ACTION ITEM: Write each line below back out exactly, omitting its pictures.

>>>>

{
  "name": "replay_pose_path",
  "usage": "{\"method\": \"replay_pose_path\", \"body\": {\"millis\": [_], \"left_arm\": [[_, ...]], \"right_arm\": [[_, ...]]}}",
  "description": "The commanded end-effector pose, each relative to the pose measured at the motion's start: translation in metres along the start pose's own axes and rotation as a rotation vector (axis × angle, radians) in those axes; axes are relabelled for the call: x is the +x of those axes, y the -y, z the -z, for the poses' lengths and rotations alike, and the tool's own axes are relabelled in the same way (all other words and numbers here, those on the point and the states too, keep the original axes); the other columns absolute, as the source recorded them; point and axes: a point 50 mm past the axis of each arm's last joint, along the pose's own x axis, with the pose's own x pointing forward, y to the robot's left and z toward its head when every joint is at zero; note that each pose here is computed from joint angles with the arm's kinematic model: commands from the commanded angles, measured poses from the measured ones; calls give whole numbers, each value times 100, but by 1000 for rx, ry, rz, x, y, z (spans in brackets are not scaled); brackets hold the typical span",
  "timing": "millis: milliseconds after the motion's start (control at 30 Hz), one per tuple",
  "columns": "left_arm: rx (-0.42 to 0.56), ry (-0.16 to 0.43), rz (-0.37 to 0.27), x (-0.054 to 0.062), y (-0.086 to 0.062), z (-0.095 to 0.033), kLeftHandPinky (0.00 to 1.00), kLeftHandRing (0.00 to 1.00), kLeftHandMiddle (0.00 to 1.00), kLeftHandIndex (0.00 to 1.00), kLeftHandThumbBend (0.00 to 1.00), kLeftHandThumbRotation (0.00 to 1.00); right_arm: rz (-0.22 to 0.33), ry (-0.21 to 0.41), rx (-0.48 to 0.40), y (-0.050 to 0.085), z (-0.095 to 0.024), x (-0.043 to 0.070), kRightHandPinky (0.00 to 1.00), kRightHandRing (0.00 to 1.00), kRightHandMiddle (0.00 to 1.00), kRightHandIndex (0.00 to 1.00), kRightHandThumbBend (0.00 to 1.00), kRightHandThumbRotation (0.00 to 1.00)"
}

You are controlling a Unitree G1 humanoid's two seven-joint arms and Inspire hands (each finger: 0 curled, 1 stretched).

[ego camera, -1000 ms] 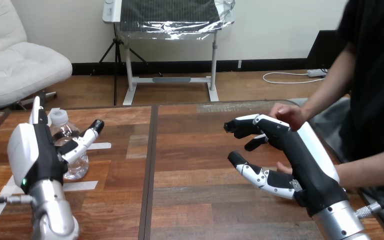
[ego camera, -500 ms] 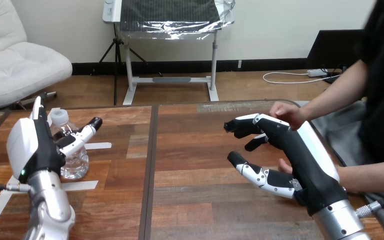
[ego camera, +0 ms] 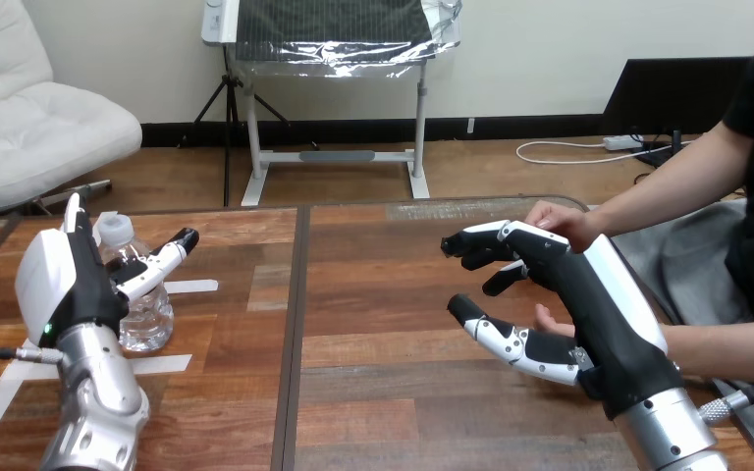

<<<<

REPLY TO THE EXERCISE:
{
  "name": "replay_pose_path",
  "usage": "{\"method\": \"replay_pose_path\", \"body\": {\"millis\": [_], \"left_arm\": [[_, ...]], \"right_arm\": [[_, ...]]}}",
  "description": "The commanded end-effector pose, each relative to the pose measured at the motion's start: translation in metres along the start pose's own axes and rotation as a rotation vector (axis × angle, radians) in those axes; axes are relabelled for the call: x is the +x of those axes, y the -y, z the -z, for the poses' lengths and rotations alike, and the tool's own axes are relabelled in the same way (all other words and numbers here, those on the point and the states too, keep the original axes); the other columns absolute, as the source recorded them; point and axes: a point 50 mm past the axis of each arm's last joint, along the pose's own x axis, with the pose's own x pointing forward, y to the robot's left and z toward its head when every joint is at zero; note that each pose here is computed from joint angles with the arm's kinematic model: commands from the commanded angles, measured poses from the measured ones; calls give whole numbers, each value times 100, but by 1000 for rx, ry, rz, x, y, z (spans in brackets are not scaled); brackets hold the typical span",
  "timing": "millis: milliseconds after the motion's start (control at 30 Hz), one per tuple",
  "columns": "left_arm: rx (-0.42 to 0.56), ry (-0.16 to 0.43), rz (-0.37 to 0.27), x (-0.054 to 0.062), y (-0.086 to 0.062), z (-0.095 to 0.033), kLeftHandPinky (0.00 to 1.00), kLeftHandRing (0.00 to 1.00), kLeftHandMiddle (0.00 to 1.00), kLeftHandIndex (0.00 to 1.00), kLeftHandThumbBend (0.00 to 1.00), kLeftHandThumbRotation (0.00 to 1.00); right_arm: rz (-0.22 to 0.33), ry (-0.21 to 0.41), rx (-0.48 to 0.40), y (-0.050 to 0.085), z (-0.095 to 0.024), x (-0.043 to 0.070), kRightHandPinky (0.00 to 1.00), kRightHandRing (0.00 to 1.00), kRightHandMiddle (0.00 to 1.00), kRightHandIndex (0.00 to 1.00), kRightHandThumbBend (0.00 to 1.00), kRightHandThumbRotation (0.00 to 1.00)"
}

You are controlling a Unitree G1 humanoid's two seven-joint arms and Inspire hands (each finger: 0 curled, 1 stretched).

[ego camera, -1000 ms] 
[ego camera, -500 ms] 
[ego camera, +0 ms] 

Work on the exercise is now finished.